What the task requires>
Restate only the tail of the data below, starting at the line that contains "Objective — for every instance of the white plastic bags" and including the last line, word for word.

::: Records to process :::

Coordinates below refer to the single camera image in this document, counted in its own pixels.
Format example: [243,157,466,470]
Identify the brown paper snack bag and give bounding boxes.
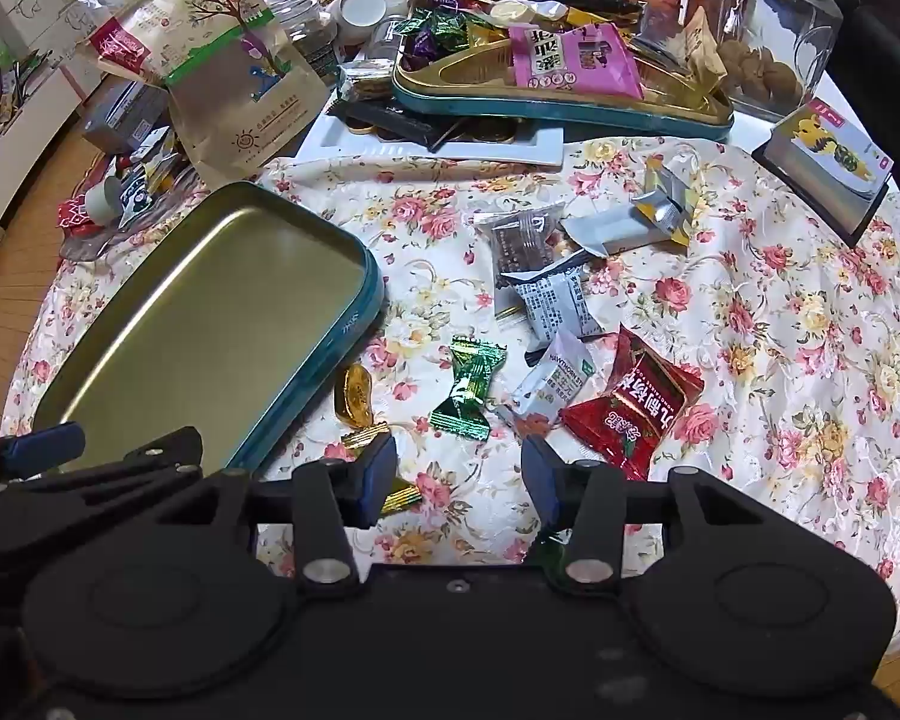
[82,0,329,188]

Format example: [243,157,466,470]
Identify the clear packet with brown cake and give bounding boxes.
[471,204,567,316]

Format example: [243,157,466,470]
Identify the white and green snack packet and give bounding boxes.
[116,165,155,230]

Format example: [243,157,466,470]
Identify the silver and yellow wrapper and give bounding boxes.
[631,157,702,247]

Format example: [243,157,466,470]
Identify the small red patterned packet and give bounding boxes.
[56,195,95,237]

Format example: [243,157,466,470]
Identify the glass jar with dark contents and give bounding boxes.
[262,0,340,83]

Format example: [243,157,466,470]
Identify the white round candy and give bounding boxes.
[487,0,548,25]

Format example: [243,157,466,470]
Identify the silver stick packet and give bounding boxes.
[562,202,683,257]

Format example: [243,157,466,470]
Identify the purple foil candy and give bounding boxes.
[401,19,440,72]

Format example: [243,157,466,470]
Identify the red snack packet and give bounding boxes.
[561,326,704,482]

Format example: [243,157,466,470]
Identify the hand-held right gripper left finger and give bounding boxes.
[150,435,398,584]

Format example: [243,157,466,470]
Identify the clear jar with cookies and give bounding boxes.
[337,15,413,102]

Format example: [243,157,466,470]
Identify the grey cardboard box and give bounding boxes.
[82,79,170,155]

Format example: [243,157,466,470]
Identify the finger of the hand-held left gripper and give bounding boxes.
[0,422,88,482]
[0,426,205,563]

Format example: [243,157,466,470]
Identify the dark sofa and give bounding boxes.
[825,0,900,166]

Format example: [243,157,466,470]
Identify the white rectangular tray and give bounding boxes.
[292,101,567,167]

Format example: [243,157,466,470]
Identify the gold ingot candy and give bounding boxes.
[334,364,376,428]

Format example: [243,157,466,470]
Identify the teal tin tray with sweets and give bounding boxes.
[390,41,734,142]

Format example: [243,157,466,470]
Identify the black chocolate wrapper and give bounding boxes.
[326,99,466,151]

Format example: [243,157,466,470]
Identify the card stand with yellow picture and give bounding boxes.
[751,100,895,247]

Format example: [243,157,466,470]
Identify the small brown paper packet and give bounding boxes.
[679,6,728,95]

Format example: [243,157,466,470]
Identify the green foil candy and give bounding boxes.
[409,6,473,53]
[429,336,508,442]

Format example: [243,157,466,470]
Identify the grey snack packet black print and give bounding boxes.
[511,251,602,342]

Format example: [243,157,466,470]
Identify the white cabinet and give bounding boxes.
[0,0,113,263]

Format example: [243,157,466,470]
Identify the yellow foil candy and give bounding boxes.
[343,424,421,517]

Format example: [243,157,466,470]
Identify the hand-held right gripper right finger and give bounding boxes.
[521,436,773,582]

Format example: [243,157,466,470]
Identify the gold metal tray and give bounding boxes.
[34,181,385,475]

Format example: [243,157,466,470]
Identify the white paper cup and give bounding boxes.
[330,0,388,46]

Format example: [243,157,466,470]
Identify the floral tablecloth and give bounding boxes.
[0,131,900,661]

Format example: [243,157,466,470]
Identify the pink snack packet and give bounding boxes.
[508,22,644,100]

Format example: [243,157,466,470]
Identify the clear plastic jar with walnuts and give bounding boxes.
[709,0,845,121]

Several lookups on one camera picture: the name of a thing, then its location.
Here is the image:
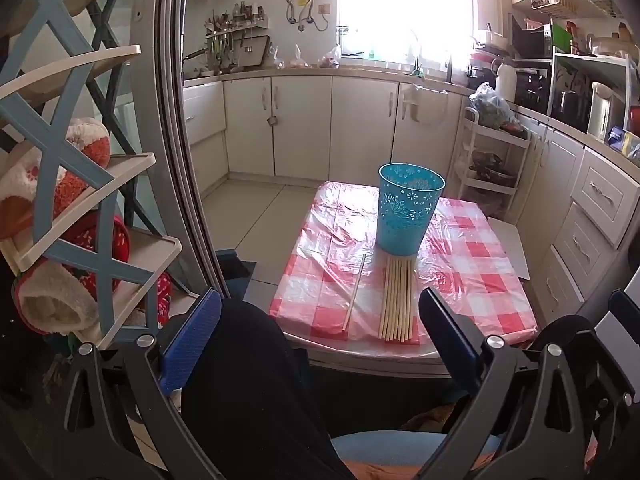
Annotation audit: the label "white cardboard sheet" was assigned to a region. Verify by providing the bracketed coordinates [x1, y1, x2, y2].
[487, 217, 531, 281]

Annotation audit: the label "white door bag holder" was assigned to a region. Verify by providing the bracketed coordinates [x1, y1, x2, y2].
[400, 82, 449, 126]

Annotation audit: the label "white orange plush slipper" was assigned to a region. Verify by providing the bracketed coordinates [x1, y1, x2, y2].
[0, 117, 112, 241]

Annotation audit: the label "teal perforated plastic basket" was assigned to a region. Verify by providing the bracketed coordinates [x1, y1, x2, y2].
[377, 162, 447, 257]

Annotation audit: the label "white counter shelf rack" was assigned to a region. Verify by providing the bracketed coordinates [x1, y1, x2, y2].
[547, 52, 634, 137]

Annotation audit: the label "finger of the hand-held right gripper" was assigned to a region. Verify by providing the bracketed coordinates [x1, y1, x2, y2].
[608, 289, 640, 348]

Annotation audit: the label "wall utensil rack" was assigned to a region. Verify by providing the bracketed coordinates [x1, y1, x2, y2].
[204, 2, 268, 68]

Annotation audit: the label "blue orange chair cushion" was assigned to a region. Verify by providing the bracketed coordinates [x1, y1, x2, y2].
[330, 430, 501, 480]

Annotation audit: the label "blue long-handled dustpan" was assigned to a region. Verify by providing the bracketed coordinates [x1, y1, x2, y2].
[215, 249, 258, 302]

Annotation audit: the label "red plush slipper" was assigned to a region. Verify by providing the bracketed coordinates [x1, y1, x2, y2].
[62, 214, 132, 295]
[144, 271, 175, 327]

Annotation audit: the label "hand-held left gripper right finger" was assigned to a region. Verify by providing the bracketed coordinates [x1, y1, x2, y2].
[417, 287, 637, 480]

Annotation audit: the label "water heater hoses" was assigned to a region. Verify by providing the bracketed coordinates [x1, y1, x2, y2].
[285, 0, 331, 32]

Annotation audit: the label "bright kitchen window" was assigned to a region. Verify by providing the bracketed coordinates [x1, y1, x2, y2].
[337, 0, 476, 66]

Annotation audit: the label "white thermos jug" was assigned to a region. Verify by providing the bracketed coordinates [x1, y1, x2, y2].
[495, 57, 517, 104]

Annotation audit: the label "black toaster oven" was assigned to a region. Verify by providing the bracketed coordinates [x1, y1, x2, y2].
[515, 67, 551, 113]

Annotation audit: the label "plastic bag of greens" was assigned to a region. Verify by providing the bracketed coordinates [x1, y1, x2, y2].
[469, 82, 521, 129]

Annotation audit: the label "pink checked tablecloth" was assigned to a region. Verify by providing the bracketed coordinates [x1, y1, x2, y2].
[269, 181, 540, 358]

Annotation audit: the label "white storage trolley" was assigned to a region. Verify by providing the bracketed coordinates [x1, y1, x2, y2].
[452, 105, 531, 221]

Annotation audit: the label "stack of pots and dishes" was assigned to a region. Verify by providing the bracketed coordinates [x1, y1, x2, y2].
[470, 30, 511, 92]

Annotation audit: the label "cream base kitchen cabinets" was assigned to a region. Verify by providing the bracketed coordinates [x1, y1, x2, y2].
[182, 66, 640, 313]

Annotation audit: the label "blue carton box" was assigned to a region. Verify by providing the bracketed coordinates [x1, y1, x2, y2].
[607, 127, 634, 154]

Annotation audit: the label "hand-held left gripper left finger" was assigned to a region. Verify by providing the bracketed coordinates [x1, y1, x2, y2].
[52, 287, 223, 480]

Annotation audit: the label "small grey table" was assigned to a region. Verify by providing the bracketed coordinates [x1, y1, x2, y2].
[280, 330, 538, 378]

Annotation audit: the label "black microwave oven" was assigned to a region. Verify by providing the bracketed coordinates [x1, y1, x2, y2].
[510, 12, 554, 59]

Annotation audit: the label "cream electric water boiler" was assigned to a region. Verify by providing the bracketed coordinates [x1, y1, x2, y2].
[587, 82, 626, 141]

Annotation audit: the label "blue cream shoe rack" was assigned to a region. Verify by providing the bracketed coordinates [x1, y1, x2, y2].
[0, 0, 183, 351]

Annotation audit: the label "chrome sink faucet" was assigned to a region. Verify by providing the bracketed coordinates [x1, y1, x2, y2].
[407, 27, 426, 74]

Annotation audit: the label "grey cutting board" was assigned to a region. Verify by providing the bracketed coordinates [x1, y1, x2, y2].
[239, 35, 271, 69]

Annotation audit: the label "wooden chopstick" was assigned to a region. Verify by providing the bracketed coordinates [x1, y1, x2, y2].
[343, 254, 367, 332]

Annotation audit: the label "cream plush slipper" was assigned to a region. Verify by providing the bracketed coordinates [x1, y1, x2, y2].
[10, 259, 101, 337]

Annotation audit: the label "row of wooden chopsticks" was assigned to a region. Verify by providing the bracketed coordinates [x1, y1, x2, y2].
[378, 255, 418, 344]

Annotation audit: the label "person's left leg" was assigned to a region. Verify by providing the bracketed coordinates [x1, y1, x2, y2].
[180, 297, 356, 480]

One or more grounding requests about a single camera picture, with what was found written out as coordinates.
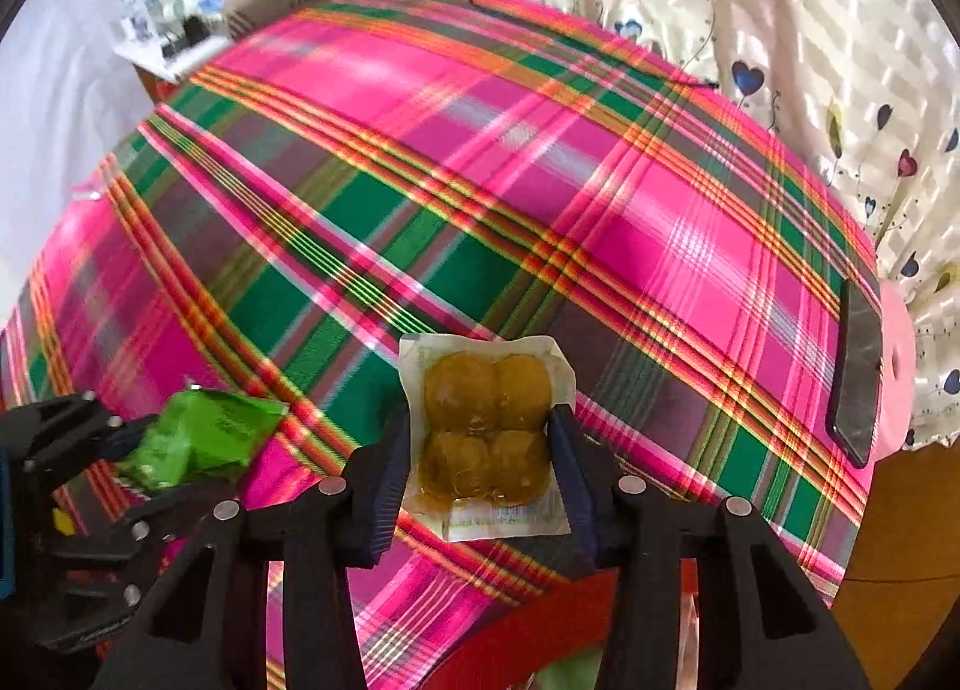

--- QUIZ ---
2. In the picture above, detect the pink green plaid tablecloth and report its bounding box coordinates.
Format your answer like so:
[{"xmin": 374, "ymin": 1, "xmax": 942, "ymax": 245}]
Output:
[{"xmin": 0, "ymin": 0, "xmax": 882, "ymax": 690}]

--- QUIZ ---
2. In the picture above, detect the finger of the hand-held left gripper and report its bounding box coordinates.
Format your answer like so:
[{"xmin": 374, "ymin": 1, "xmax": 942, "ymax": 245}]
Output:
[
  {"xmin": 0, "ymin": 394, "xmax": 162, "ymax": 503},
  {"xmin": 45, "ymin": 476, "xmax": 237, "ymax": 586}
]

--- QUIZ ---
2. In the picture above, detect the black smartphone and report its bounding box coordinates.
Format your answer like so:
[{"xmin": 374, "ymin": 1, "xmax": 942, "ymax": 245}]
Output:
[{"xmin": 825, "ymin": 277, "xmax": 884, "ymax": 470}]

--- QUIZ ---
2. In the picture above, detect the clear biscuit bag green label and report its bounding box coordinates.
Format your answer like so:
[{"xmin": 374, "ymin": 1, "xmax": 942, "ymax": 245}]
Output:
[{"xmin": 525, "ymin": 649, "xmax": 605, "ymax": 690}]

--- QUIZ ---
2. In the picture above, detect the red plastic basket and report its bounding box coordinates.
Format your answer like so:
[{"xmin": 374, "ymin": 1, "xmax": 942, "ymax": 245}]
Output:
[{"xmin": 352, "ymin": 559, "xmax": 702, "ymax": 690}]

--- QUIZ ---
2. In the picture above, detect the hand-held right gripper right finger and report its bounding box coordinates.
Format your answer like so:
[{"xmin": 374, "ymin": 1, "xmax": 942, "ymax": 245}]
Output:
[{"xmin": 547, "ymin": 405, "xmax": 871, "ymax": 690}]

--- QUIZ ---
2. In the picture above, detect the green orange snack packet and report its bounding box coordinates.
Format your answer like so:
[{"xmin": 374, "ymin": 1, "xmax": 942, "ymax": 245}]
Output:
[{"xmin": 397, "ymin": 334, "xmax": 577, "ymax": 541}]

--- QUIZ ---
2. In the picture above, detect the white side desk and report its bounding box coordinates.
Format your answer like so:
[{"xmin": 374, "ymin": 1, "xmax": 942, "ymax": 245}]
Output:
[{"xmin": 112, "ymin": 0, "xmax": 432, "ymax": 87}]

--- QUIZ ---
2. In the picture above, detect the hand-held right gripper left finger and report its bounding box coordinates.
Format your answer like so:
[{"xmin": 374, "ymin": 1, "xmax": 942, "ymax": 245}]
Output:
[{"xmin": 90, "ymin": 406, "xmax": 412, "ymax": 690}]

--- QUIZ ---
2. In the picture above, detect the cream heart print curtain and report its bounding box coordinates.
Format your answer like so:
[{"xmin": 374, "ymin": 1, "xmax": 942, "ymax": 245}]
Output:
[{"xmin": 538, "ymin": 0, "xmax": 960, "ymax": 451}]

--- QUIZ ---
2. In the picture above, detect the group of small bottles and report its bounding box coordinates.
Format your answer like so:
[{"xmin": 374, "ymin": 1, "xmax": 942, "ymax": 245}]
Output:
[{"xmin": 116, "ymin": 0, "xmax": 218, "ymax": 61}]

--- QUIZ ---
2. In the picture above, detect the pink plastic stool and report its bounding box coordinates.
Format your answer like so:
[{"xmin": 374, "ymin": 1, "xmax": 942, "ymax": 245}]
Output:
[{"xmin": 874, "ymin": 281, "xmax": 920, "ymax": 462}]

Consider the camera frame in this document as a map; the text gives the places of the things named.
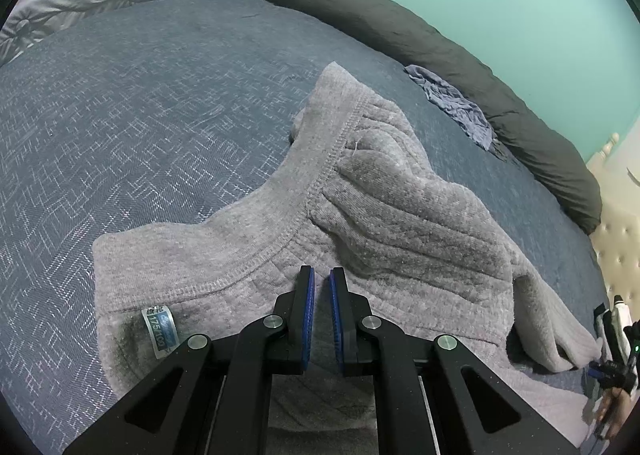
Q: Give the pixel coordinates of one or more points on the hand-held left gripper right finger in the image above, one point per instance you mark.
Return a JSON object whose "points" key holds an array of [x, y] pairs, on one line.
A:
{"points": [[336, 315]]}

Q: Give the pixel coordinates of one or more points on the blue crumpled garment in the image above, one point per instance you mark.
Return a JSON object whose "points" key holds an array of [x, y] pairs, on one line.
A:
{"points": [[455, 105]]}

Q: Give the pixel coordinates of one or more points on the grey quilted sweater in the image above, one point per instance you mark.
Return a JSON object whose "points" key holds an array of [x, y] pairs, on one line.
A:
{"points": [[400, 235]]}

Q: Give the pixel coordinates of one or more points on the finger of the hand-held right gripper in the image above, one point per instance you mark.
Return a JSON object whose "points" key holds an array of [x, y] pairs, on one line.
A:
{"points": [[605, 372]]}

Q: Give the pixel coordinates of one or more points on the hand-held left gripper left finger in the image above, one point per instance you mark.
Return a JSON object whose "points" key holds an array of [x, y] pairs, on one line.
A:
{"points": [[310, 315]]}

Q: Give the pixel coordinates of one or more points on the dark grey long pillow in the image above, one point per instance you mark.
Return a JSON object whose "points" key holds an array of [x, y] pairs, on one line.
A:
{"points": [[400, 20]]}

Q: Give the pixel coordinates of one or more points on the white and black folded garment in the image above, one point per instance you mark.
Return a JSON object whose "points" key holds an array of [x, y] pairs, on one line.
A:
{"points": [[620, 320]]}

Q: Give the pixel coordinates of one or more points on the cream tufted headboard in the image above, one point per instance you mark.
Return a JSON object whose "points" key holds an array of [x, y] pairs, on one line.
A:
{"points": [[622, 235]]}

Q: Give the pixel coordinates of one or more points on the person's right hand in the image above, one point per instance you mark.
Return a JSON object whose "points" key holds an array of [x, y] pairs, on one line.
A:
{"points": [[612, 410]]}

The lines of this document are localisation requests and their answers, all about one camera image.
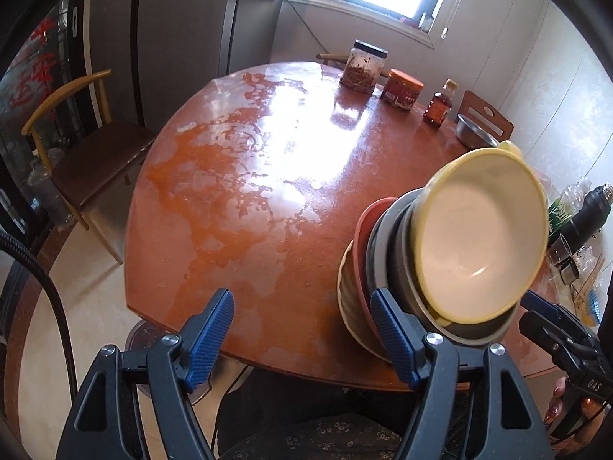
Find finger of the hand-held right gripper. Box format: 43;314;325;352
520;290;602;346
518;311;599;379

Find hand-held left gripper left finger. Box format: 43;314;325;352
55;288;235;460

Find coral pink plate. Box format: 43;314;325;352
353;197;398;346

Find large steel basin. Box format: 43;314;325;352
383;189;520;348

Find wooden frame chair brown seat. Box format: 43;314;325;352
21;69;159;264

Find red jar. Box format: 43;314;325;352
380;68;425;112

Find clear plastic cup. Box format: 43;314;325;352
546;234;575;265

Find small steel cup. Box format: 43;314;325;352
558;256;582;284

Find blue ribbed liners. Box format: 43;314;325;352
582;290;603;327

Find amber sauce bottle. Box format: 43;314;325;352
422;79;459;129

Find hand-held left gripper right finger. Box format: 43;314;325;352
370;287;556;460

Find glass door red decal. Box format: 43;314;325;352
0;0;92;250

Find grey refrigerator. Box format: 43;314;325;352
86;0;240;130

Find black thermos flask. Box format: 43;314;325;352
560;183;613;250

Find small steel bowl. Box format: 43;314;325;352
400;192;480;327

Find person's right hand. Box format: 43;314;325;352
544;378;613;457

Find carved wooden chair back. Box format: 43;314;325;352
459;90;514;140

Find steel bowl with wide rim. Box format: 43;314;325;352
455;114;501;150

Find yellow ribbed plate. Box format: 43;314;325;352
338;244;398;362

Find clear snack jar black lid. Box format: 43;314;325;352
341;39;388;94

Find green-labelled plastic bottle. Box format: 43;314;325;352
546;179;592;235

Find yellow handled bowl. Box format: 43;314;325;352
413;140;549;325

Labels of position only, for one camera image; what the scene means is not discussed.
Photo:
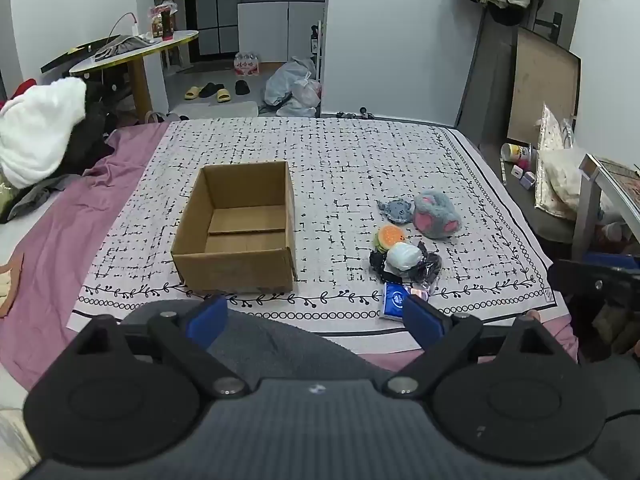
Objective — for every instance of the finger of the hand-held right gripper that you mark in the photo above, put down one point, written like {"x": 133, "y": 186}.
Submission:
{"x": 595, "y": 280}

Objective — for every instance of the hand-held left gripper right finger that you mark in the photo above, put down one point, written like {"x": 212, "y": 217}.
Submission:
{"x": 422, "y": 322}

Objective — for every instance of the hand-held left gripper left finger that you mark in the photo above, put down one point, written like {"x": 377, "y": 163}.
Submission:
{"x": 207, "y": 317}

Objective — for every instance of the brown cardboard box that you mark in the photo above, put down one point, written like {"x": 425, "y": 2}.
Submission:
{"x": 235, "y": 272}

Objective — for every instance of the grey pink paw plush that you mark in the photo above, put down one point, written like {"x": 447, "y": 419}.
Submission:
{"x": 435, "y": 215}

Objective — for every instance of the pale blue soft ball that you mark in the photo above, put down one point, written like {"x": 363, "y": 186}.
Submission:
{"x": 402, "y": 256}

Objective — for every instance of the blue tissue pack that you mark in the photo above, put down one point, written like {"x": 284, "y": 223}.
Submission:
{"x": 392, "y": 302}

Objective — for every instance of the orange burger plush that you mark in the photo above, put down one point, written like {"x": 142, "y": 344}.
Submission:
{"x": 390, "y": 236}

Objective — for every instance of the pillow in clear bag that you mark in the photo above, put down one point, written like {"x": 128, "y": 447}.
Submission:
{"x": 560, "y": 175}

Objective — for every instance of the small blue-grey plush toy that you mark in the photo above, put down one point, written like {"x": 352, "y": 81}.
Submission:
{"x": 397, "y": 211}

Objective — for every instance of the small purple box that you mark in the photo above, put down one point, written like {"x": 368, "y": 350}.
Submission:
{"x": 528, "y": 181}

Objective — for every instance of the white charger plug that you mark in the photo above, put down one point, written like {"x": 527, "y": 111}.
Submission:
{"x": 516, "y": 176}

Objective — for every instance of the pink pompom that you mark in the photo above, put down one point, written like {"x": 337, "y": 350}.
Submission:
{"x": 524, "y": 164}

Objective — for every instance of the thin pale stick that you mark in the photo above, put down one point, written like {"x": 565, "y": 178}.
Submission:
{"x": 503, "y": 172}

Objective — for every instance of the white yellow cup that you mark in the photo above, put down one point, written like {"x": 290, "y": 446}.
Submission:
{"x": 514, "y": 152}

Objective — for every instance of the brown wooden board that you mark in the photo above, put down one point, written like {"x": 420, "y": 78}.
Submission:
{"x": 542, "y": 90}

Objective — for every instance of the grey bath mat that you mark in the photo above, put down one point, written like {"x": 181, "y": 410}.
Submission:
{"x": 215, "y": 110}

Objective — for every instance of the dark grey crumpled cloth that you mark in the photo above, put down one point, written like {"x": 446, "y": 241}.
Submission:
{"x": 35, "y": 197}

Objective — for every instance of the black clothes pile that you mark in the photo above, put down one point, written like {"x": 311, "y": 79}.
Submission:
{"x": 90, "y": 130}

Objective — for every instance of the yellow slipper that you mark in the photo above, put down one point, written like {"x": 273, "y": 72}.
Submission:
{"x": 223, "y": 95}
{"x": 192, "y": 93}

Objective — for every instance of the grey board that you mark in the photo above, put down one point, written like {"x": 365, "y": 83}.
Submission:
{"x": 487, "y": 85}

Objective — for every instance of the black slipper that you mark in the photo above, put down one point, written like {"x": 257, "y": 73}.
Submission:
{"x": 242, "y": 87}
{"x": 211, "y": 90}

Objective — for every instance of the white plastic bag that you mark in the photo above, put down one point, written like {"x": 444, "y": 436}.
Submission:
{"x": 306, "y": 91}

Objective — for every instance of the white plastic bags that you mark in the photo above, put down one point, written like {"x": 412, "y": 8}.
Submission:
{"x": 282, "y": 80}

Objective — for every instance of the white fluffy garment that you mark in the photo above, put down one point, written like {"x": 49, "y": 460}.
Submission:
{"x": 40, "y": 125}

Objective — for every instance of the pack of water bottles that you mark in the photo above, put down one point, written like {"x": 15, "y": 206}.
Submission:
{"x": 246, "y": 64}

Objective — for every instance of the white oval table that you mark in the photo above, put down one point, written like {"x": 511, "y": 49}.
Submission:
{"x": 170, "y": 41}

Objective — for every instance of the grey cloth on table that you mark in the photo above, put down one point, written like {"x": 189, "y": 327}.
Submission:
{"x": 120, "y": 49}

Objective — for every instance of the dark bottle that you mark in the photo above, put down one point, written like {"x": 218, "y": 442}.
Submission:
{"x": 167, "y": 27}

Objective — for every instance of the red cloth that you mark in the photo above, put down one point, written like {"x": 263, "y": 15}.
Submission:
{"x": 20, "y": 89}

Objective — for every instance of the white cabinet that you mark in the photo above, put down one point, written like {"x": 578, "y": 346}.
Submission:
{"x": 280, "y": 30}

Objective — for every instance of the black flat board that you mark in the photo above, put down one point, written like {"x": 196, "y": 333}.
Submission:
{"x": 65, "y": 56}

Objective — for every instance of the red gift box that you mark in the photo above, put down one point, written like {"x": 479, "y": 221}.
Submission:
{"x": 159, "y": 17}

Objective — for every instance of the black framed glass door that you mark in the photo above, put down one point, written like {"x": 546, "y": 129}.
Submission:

:::

Answer to the problem>
Objective — for every instance of the white plastic bags that you mark in the photo above, put down one point, written like {"x": 412, "y": 8}.
Submission:
{"x": 282, "y": 80}

Objective — for every instance of the white fluffy garment that you mark in the photo above, put down one point, written like {"x": 49, "y": 460}.
Submission:
{"x": 40, "y": 125}

Objective — for every instance of the pack of water bottles that you mark in the photo above, put down one point, written like {"x": 15, "y": 206}.
Submission:
{"x": 246, "y": 64}

Objective — for every instance of the white oval table that you mark in the photo above, put down one point, written like {"x": 511, "y": 49}.
Submission:
{"x": 170, "y": 41}

Objective — for every instance of the grey cloth on table that you mark in the photo above, put down one point, written like {"x": 189, "y": 327}.
Submission:
{"x": 120, "y": 49}

Objective — for every instance of the dark bottle that you mark in the photo above, put down one point, written like {"x": 218, "y": 442}.
Submission:
{"x": 167, "y": 27}

Objective — for every instance of the red cloth that you mark in the photo above, put down one point, written like {"x": 263, "y": 15}.
Submission:
{"x": 20, "y": 89}

Objective — for every instance of the white cabinet that you mark in the photo above, put down one point, written like {"x": 578, "y": 346}.
Submission:
{"x": 280, "y": 30}

Objective — for every instance of the black flat board that you mark in the photo above, put down one point, written like {"x": 196, "y": 333}.
Submission:
{"x": 65, "y": 56}

Objective — for every instance of the red gift box that you mark in the photo above, put down one point, written like {"x": 479, "y": 221}.
Submission:
{"x": 159, "y": 17}

Objective — for every instance of the black framed glass door that you mark in the photo above, put down one point, written like {"x": 546, "y": 129}.
Submission:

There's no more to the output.